Le régime de passeport des valeurs mobilières est entré en vigueur hier dans toutes les provinces canadiennes. Toutes sauf une: l'Ontario, qui se range derrière le projet fédéral de commission nationale.

Dorénavant, un courtier en valeurs mobilières, un gestionnaire de portefeuille ou une entreprise cotée en Bourse qui s'inscrira auprès de l'Autorité des marchés financiers du Québec (AMF) sera accrédité dans toutes les provinces canadiennes sauf en Ontario, qui aura 24 heures afin de reconnaître ou non l'accréditation québécoise. Le contraire n'est pas vrai: l'accréditation ontarienne sera valide automatiquement partout au pays. D'où le régime à deux vitesses. «L'Ontario va continuer à approuver manuellement les demandes du Québec. Il y a un engagement à approuver les demandes dans un délai de 24 heures», précise Sylvain Théberge, porte-parole de l'AMF.

«Nous aurons effectivement 24 heures afin de prendre une décision, mais nous travaillerons de concert avec l'AMF tout au long du processus de traitement des demandes, dit Christopher Jepson, avocat principal de la Commission des valeurs mobilières de l'Ontario. Le système d'interface informatique rendra ce travail très facile.»

L'implantation du régime de passeport pancanadien a lieu alors que le Québec commence une bataille juridique contre le projet fédéral d'une commission nationale des valeurs mobilières. Hier, le ministre des Finances du Canada, Jim Flaherty, n'a pas voulu commenter l'entrée en vigueur du régime de passeport. Son homologue québécois, Raymond Bachand, qui conteste devant la Cour d'appel du Québec la légalité d'une commission nationale créée sans son accord, lui a sommé à nouveau d'abandonner. «Le régime mis en place pour encadrer les marchés financiers fonctionne très bien et (...) le projet fédéral de légiférer le domaine des valeurs mobilières et de créer une commission unique, en plus d'être inconstitutionnel, est inutile», a dit le ministre Bachand par voie de communiqué.

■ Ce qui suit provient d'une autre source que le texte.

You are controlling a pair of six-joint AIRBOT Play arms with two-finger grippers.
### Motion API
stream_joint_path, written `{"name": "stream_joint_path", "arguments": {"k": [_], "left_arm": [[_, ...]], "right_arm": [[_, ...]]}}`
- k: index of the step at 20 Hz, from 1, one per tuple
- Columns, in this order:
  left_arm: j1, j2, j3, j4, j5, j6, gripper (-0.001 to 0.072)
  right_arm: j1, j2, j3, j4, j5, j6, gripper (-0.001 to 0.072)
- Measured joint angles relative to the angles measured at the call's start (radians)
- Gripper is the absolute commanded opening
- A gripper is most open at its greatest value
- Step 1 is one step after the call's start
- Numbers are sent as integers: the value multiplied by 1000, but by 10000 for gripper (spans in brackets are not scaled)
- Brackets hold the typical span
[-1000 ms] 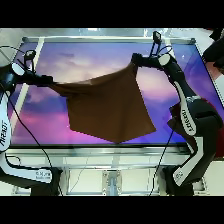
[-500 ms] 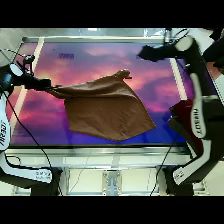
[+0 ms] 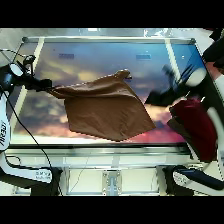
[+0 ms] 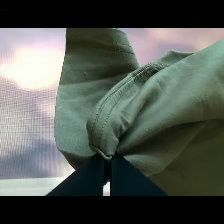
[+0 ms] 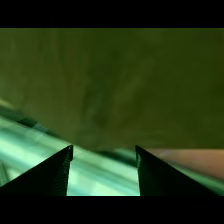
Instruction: Fold the shirts.
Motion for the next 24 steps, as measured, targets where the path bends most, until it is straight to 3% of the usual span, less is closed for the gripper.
{"name": "stream_joint_path", "arguments": {"k": [3, 6, 14, 17, 19, 21, 24], "left_arm": [[0, 0, 0, -2, -6, 0, 13], [0, 0, 0, -2, -10, 0, 12], [0, 0, 0, -2, -11, 0, 13], [0, 0, 0, -2, -11, 0, 13], [0, 0, 0, -2, -11, 0, 13], [0, 0, 0, -2, -11, 0, 13], [0, 0, 0, -2, -11, 1, 12]], "right_arm": [[113, 65, -346, 294, -179, 13, 507], [243, 89, -512, 506, -346, 8, 506], [554, 42, -603, 697, -708, 140, 502], [593, 31, -607, 747, -855, 158, 390], [605, 28, -609, 775, -938, 164, 275], [611, 25, -610, 789, -999, 166, 14], [615, 26, -600, 803, -1033, 150, 10]]}}
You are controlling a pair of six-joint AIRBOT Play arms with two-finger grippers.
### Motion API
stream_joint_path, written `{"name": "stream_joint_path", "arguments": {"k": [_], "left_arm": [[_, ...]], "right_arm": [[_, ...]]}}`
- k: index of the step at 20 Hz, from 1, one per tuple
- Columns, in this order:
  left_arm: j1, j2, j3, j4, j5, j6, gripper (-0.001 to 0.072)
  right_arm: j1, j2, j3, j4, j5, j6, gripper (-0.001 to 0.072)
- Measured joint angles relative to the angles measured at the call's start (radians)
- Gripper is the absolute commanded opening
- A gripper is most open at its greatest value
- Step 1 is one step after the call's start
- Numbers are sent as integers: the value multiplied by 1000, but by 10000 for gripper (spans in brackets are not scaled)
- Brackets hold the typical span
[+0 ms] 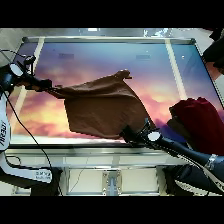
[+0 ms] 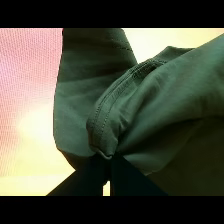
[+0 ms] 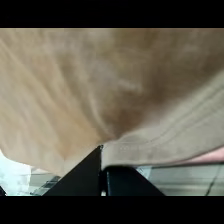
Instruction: Fold the shirts.
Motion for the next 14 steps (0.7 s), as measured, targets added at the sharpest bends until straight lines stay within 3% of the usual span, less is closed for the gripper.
{"name": "stream_joint_path", "arguments": {"k": [6, 14], "left_arm": [[35, 124, 0, 0, -2, 3, 12], [254, 629, 0, 4, 53, 5, 10]], "right_arm": [[-16, 134, 171, -89, -44, -284, 8], [-148, 534, 478, -396, 16, -386, 7]]}}
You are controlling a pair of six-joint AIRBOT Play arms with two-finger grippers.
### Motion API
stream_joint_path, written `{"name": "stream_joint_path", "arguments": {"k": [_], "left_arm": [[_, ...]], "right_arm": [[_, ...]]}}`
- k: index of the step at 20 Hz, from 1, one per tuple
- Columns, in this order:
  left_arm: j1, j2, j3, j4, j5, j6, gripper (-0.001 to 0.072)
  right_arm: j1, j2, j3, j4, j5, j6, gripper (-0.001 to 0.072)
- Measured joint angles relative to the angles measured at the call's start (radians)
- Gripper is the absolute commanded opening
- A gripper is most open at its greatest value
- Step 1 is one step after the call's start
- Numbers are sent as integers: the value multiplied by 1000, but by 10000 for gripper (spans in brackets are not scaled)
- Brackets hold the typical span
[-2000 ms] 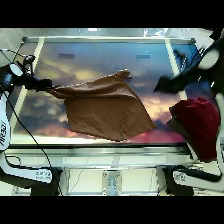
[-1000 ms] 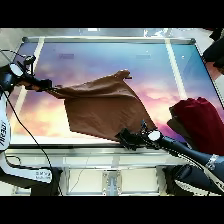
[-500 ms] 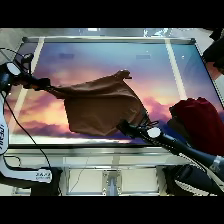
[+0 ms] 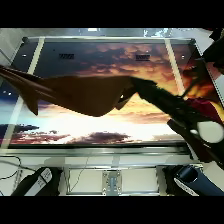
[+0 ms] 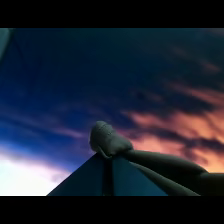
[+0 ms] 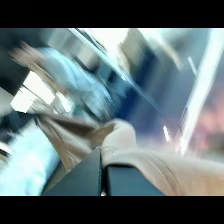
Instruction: Fold the shirts.
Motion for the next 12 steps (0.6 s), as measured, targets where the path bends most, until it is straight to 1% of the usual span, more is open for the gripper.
{"name": "stream_joint_path", "arguments": {"k": [3, 6, 8, 10, 12], "left_arm": [[56, 179, 5, -2, 45, 32, 9], [62, 275, 11, -48, 57, 58, 10], [40, 276, 12, -115, 56, 79, 10], [-10, 225, 13, -178, 55, 106, 10], [-85, 124, 13, -200, 55, 128, 10]], "right_arm": [[-17, 60, 120, -55, 39, -7, 7], [-25, 72, 206, -116, 60, -1, 6], [-54, 48, 234, -206, 97, 85, 6], [-120, -14, 238, -315, 212, 212, 5], [-202, -104, 215, -391, 327, 304, 5]]}}
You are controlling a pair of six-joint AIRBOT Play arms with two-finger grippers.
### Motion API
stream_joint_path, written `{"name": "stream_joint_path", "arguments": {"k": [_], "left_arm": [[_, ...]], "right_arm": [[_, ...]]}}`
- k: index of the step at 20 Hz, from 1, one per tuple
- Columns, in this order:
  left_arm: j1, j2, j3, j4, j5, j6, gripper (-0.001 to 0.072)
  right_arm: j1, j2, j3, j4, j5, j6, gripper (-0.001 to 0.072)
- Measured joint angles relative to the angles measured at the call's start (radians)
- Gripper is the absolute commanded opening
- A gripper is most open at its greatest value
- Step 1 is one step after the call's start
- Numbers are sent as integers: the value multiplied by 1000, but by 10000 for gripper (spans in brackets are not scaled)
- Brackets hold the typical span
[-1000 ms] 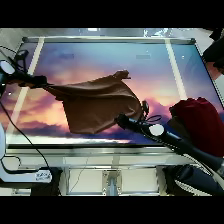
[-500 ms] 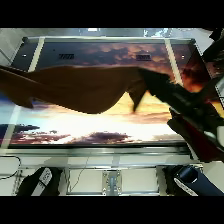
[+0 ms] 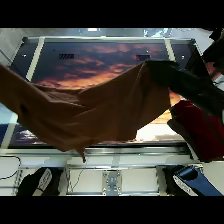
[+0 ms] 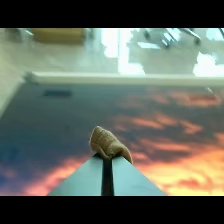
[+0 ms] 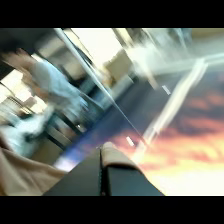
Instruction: Fold the shirts.
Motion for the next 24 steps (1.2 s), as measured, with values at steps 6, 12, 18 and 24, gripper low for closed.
{"name": "stream_joint_path", "arguments": {"k": [6, 12, 18, 24], "left_arm": [[-193, -497, 0, 41, 55, 19, 11], [-272, -853, 0, -18, 296, -30, 385], [-242, -800, 17, -146, 410, -42, 616], [13, -448, -32, -69, 175, -44, 587]], "right_arm": [[-156, -370, -66, -76, 88, 91, 7], [-196, -679, -77, 15, -211, 109, 328], [-261, -706, 38, 32, -401, 111, 406], [-523, -453, 173, -262, -12, 88, 406]]}}
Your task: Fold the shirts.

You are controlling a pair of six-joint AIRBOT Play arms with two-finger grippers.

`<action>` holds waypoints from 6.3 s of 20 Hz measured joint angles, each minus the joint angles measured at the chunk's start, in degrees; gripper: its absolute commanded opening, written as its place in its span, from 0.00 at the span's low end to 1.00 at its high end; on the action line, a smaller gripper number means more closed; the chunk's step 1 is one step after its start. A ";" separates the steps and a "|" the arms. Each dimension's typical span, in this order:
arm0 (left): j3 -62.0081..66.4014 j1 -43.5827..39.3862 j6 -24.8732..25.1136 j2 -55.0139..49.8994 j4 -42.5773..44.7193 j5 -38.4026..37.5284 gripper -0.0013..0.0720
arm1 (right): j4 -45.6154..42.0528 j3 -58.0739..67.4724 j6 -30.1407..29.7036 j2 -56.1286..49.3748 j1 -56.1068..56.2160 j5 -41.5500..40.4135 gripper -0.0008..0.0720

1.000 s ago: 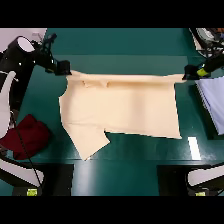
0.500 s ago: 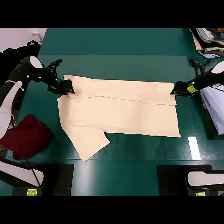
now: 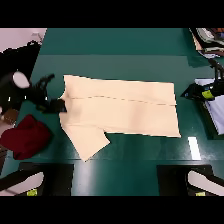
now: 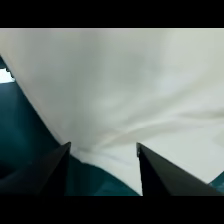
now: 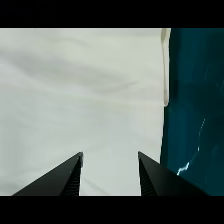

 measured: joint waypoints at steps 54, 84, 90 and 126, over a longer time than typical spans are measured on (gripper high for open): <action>-11.82 -0.04 -4.72 31.87 -12.98 -9.90 0.05 | -6.56 -18.47 -1.88 22.51 -6.27 13.79 0.03; 13.62 -5.49 3.85 -8.50 -14.69 13.90 0.07 | 8.61 10.45 -10.47 -25.40 -7.37 7.89 0.71; 13.73 -13.11 2.99 -9.60 -15.89 20.41 0.05 | 14.71 9.05 -13.18 -31.19 -4.76 8.39 0.13; 30.82 -8.55 -0.07 -10.56 -6.19 14.38 0.05 | 28.94 35.50 -9.60 -20.55 45.94 -7.30 0.04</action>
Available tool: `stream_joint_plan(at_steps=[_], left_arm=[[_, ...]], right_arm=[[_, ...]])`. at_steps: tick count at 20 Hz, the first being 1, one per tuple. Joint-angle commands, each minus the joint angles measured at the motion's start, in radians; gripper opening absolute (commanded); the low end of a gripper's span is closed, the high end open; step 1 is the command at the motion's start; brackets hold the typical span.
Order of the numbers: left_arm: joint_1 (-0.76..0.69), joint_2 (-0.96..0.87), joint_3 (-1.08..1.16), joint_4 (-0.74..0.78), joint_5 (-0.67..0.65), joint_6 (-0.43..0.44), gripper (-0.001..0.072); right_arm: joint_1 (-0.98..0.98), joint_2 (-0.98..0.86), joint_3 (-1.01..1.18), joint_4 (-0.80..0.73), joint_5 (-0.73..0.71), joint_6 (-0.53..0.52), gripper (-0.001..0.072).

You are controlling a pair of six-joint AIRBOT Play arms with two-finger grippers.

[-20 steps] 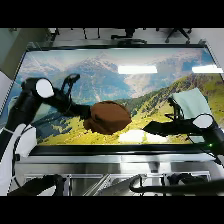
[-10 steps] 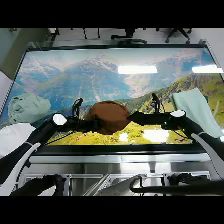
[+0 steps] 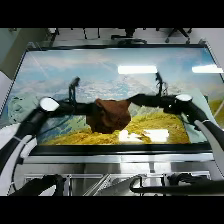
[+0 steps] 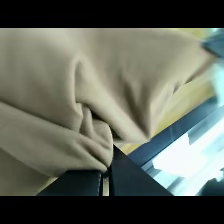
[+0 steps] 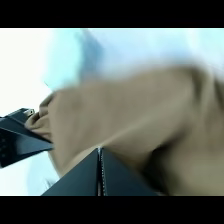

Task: Fold the shirts.

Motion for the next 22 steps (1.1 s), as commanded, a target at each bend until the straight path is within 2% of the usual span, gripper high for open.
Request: stream_joint_plan(at_steps=[1,4,7,9,12,16,22], left_arm=[[0.070,0.142,0.279,-0.007,-0.107,-0.011,0.0016],[0.093,0.198,0.572,-0.011,-0.146,-0.017,0.0017],[0.093,0.204,0.809,-0.011,-0.197,-0.056,0.0017],[0.093,0.203,0.883,-0.010,-0.242,-0.075,0.0017],[0.093,0.169,0.929,-0.009,-0.307,-0.080,0.0017],[0.093,0.048,0.932,0.005,-0.386,-0.083,0.0017],[0.096,-0.285,0.930,0.204,-0.507,-0.082,0.0017]], right_arm=[[-0.080,0.116,0.246,0.010,0.075,0.055,0.0016],[-0.113,0.215,0.494,-0.021,0.072,0.061,0.0015],[-0.112,0.277,0.742,-0.262,0.051,0.169,0.0016],[-0.112,0.293,0.841,-0.416,0.058,0.243,0.0015],[-0.112,0.285,0.869,-0.447,0.092,0.264,0.0015],[-0.110,0.162,0.863,-0.447,0.150,0.271,0.0015],[-0.008,-0.228,0.863,-0.471,0.182,0.264,0.0016]])
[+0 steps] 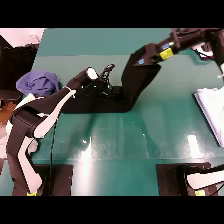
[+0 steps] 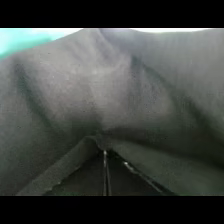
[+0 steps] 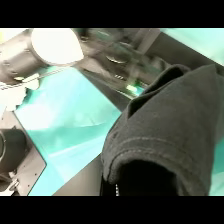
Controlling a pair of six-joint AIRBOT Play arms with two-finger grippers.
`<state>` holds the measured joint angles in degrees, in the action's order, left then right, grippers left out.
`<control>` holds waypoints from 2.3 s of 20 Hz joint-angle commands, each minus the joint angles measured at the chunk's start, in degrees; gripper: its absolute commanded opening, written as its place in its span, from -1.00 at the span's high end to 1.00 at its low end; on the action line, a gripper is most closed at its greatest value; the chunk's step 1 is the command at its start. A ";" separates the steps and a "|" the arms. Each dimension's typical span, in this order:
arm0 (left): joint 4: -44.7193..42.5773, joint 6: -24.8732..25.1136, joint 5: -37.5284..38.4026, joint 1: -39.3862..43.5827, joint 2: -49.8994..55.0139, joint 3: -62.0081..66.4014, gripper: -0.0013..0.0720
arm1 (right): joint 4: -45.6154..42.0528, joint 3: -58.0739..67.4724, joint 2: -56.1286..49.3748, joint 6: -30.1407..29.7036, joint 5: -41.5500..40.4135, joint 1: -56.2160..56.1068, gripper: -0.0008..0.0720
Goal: Fold the shirts.
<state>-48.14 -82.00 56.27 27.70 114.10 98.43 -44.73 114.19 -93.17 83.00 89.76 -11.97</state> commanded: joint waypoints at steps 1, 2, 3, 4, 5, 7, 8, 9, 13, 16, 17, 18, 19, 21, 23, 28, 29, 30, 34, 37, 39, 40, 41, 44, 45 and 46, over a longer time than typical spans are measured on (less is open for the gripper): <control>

La nouvelle réglementation en valeurs mobilières ne fait pas qu'attiser les querelles constitutionnelles. Plusieurs règles ont été resserrées afin de protéger les investisseurs. Les fonds d'investissement privés, devenus très populaires dans les années 2000 alors qu'ils achetaient des entreprises à crédit, devront s'enregistrer dans une province. Auparavant, les fonds d'investissement privés n'entraient pas dans la compétence des autorités provinciales de valeurs mobilières. Autres nouveautés: les fonds d'investissement privés doivent conserver un minimum de 100 000$ dans leurs coffres à titre de garantie, détenir des assurances plus complètes, déposer leurs états financiers et se doter d'un chef de la conformité. Selon l'AMF, environ 80 nouvelles firmes d'investissement privé tombent ainsi sous sa juridiction, sans compter les quelque 300 à 600 nouveaux courtiers et gestionnaires de ces firmes qui devront aussi s'inscrire.

Selon l'AMF, la nouvelle réglementation sera plus sévère sur le traitement des plaintes et les conflits d'intérêts, mais plus simple sur le plan administratif. «Ce règlement allège le fardeau réglementaire des intervenants, tout en améliorant la protection du public», a dit Raymond Bachand, ministre des Finances.